» **Task item**:
Report the lines of the material that carry the string "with".

» **Data provided**:
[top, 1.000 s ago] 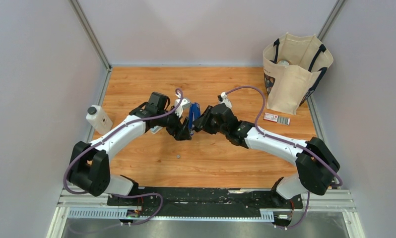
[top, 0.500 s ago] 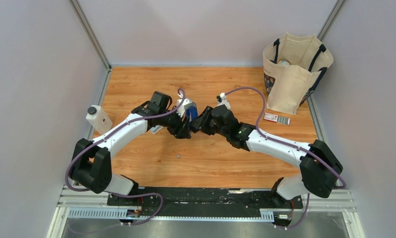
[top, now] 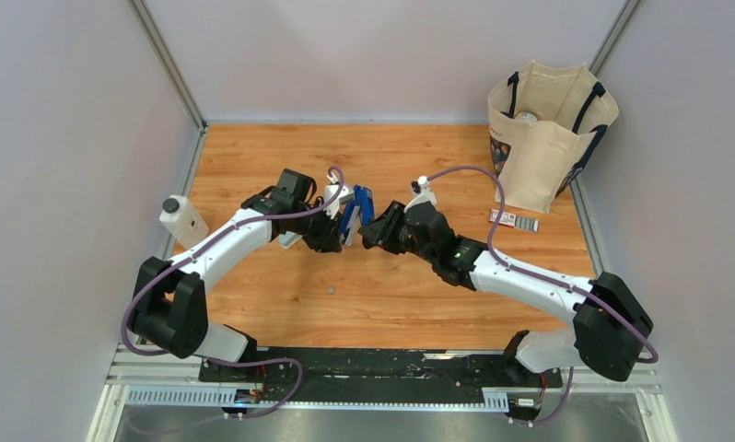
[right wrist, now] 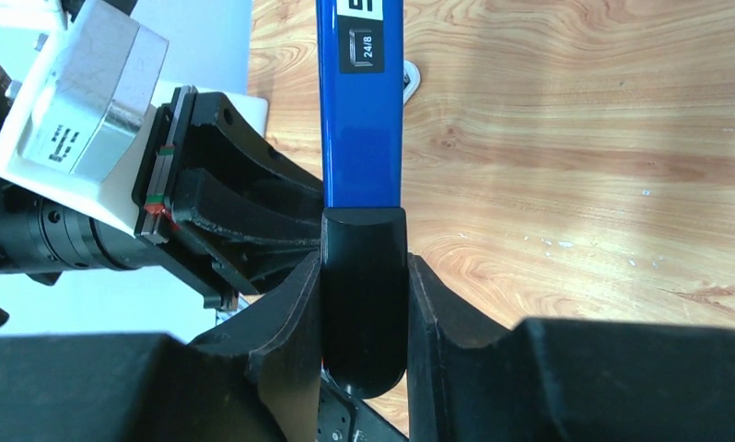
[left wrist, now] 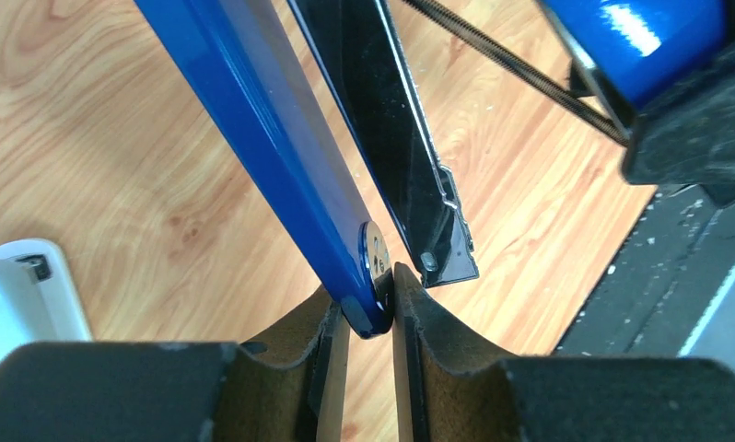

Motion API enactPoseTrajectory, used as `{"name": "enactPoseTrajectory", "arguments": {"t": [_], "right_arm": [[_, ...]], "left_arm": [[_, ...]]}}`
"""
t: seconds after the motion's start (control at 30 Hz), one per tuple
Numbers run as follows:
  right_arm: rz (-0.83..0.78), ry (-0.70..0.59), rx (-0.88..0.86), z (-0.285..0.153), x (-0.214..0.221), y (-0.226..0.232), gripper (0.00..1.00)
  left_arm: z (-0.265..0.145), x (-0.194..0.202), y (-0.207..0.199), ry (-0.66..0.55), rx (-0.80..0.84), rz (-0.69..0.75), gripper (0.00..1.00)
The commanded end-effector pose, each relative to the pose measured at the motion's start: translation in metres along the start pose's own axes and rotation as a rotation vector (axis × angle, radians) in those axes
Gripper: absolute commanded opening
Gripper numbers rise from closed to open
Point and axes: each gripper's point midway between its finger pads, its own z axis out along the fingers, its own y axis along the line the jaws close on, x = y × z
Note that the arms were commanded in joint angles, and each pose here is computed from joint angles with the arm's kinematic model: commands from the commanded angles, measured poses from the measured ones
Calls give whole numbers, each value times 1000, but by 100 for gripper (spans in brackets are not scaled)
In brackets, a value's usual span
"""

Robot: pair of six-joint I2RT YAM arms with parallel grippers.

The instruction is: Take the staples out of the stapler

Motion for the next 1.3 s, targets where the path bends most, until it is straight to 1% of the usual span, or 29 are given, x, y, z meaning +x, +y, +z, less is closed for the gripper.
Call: {"name": "enactPoseTrajectory", "arguments": {"t": [0.0, 0.13, 0.2, 0.27, 0.3, 0.47, 0.63, 0.73, 0.9, 1.0, 1.27], "right_arm": [[-140, 28, -110, -8, 10, 12, 0], [-289, 95, -153, -9, 28, 2, 0], [-332, 111, -148, -9, 34, -8, 0], [-353, 119, -144, -10, 38, -16, 1], [-356, 116, -146, -12, 39, -19, 1], [-357, 120, -112, -15, 47, -42, 1], [-368, 127, -99, -21, 53, -55, 1], [-393, 140, -81, -26, 56, -65, 0], [-411, 150, -55, -37, 60, -78, 1], [-414, 163, -40, -42, 63, -86, 1], [-417, 163, -33, -47, 65, -92, 1]], "left_arm": [[-11, -38, 14, -93, -91, 238, 25], [-13, -44, 29, -75, -196, 377, 25], [-11, -45, 38, -55, -253, 448, 24], [-9, -48, 49, -41, -320, 498, 20], [-8, -45, 54, -26, -355, 511, 20], [1, -43, 66, 2, -425, 554, 17], [9, -46, 80, 24, -516, 615, 14], [11, -47, 88, 30, -569, 677, 12], [23, -41, 92, 75, -640, 842, 11], [30, -43, 89, 66, -681, 940, 11], [35, -50, 94, 51, -822, 1053, 9]]}}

» **Answer**:
Note that the arms were commanded in joint angles, and each pose here is computed from joint angles with the arm's kinematic model: commands from the commanded angles, measured poses from the measured ones
Robot: pair of six-joint I2RT YAM arms with parallel grippers.

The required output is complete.